The rupee appreciated by 2 paise against the dollar on Thursday to close at 64.56, having recovered from an intraday low of 64.72.
Dealers said that one of the major factors for the recovery was a group of custodian banks selling dollars towards the end of the session. According to them, around USD 450 million was sold by these custodian banks.
The biggest buyers of the day were state-owned banks, who were looking to buy dollars when USD-INR was at the 64.60 level. A dealer with a Japan-headquartered bank said the purchases were in all likelihood for the Reserve Bank of India and not for importers of oil and other commodities.
“You can say this was possibly an intervention of sorts. Typically, when the RBI intervenes, it will push the dollars to the forward market. But today that did not happen, which means that it could either be to accumulate or to pass on to the government or oil manufacturers,” the dealer said.
The RBI set a reference rate of 64.63 on the USD-INR pair on Thursday, close to 10 paise higher than the corresponding rate on Wednesday. The dollar index, which measures it against a basket of six currencies, was hovering around 99.58, 15 points lower than its previous close.
The rupee has appreciated by around 5 percent since the beginning of the calendar year. The primary driver for this rally has been increased foreign portfolio investment in Indian capital markets. In all, FPIs have invested around USD 6.5 billion in domestic equities and around USD 7 billion in debt in 2017.
Meanwhile, the 10-year benchmark bond yield went up by 2 basis points to 6.88 percent on Thursday.

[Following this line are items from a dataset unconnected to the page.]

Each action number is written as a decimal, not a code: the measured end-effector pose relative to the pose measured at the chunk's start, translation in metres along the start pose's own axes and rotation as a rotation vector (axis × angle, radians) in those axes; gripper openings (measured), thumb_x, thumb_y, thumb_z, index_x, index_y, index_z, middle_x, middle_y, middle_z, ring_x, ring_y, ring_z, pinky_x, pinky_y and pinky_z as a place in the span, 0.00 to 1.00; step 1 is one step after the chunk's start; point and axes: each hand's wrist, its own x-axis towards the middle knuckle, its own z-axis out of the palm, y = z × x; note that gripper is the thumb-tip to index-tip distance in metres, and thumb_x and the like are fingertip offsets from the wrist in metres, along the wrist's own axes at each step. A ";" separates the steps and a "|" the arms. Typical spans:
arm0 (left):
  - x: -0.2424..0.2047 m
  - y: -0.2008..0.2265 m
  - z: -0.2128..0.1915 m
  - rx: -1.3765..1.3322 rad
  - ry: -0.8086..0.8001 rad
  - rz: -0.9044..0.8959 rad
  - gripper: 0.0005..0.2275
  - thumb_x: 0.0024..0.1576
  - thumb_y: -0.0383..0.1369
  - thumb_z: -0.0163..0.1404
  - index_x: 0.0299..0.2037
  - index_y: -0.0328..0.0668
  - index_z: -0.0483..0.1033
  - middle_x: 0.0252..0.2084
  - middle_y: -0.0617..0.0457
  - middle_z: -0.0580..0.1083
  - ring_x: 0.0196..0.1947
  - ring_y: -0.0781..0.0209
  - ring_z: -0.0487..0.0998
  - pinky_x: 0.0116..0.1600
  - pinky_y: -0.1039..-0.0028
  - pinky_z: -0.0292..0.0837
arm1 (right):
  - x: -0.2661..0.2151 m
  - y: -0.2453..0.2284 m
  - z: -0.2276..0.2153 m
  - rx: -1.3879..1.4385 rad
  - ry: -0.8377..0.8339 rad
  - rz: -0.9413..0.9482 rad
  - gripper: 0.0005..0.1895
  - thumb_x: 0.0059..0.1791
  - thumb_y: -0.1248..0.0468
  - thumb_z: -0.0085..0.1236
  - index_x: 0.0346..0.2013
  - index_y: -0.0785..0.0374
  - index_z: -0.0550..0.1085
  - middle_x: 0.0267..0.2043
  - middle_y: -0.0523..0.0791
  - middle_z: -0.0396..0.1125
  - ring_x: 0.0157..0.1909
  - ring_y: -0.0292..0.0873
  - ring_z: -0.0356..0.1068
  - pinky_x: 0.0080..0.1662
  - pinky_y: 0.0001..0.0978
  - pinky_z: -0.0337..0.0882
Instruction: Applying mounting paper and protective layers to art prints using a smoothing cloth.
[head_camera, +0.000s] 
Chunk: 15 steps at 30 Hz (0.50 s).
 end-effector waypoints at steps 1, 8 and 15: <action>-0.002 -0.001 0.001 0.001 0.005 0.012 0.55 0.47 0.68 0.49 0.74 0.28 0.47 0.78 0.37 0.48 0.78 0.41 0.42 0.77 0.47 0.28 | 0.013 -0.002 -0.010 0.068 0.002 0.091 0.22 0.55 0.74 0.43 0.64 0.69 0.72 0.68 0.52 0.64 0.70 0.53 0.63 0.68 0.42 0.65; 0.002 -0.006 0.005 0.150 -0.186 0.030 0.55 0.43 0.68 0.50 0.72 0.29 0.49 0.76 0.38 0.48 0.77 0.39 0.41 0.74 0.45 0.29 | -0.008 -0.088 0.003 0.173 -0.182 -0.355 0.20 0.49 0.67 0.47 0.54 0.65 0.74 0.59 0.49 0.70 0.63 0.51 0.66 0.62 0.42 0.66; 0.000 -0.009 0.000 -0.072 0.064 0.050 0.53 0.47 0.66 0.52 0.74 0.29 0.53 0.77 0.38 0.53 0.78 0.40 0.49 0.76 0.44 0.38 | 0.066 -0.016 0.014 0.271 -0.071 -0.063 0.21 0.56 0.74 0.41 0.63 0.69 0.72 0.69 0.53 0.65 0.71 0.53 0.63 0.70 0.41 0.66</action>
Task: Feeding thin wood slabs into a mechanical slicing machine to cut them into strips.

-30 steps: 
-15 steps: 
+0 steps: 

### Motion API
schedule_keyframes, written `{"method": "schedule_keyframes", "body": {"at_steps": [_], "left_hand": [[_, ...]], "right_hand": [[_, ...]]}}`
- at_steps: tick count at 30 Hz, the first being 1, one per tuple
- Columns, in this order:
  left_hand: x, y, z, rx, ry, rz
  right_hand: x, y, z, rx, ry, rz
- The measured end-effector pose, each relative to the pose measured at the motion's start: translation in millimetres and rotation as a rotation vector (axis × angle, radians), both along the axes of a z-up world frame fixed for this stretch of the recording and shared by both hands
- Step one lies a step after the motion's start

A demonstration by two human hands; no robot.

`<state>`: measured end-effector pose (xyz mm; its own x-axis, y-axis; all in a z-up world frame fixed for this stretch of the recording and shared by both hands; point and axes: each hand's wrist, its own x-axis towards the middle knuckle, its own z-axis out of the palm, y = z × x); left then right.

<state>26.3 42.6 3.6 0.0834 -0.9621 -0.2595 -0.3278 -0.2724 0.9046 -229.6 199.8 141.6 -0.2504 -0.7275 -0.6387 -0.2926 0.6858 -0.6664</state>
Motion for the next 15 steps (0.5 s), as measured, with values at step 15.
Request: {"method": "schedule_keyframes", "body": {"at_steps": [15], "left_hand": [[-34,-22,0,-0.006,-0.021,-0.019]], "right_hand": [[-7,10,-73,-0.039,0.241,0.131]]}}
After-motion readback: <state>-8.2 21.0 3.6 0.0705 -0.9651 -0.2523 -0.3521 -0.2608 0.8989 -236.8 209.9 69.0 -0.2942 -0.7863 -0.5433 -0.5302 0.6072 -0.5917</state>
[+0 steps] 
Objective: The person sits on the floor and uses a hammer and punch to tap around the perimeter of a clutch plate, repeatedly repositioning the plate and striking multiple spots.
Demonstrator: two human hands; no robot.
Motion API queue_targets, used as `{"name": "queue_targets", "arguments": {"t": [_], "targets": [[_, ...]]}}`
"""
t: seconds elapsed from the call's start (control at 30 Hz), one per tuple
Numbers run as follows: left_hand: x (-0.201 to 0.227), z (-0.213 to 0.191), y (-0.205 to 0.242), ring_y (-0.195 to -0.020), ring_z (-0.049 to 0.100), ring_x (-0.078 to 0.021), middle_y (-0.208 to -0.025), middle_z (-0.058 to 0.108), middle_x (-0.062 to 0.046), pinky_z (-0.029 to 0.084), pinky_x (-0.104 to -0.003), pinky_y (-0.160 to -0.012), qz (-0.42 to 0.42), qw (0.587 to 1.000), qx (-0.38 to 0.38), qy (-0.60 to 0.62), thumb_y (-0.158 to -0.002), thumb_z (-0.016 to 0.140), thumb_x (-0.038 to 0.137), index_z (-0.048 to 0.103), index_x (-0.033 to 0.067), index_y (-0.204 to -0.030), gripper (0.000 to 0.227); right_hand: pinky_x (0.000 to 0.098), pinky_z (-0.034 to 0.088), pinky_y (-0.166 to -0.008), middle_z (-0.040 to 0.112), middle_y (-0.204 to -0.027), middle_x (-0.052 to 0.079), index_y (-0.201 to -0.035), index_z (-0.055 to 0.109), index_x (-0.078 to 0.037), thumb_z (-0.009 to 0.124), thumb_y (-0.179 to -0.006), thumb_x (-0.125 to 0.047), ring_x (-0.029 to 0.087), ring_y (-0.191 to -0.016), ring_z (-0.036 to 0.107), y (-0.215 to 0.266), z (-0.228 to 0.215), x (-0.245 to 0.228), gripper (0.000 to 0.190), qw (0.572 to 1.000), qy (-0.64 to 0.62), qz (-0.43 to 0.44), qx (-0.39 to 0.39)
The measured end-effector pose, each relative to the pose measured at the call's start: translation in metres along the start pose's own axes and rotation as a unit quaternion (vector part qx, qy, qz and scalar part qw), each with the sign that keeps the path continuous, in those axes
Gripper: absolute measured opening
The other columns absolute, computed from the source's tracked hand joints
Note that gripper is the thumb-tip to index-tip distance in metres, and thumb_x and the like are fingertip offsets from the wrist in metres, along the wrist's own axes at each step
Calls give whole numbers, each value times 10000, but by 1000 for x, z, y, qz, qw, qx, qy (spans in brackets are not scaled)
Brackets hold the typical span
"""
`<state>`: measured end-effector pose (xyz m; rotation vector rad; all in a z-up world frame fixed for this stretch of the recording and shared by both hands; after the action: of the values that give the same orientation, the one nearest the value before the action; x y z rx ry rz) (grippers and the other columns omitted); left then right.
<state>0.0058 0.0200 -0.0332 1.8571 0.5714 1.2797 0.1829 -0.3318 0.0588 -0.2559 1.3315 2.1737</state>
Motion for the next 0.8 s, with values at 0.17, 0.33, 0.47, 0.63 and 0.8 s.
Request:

The imminent introduction of the new 10-year benchmark bond, which is expected to happen sometime over the next couple of weeks, has been weighing on the price of the current benchmark for the last few weeks. Bond yields and prices move in opposite directions.
“As Indian bond yields keep rising, it should keep attracting foreign investors given the attractive carry available,” said Arvind Chari, Head – Fixed Income and Alternatives at Quantum Advisors. “We saw significant foreign buying in February and March when 10-year bonds yields rose towards 6.90 percent. Their activity has been muted in the last two weeks though.”Chari added that the Indian bond market is getting bigger and it will continue to attract even larger investments from foreign investors who remain significantly underinvested to Indian bonds.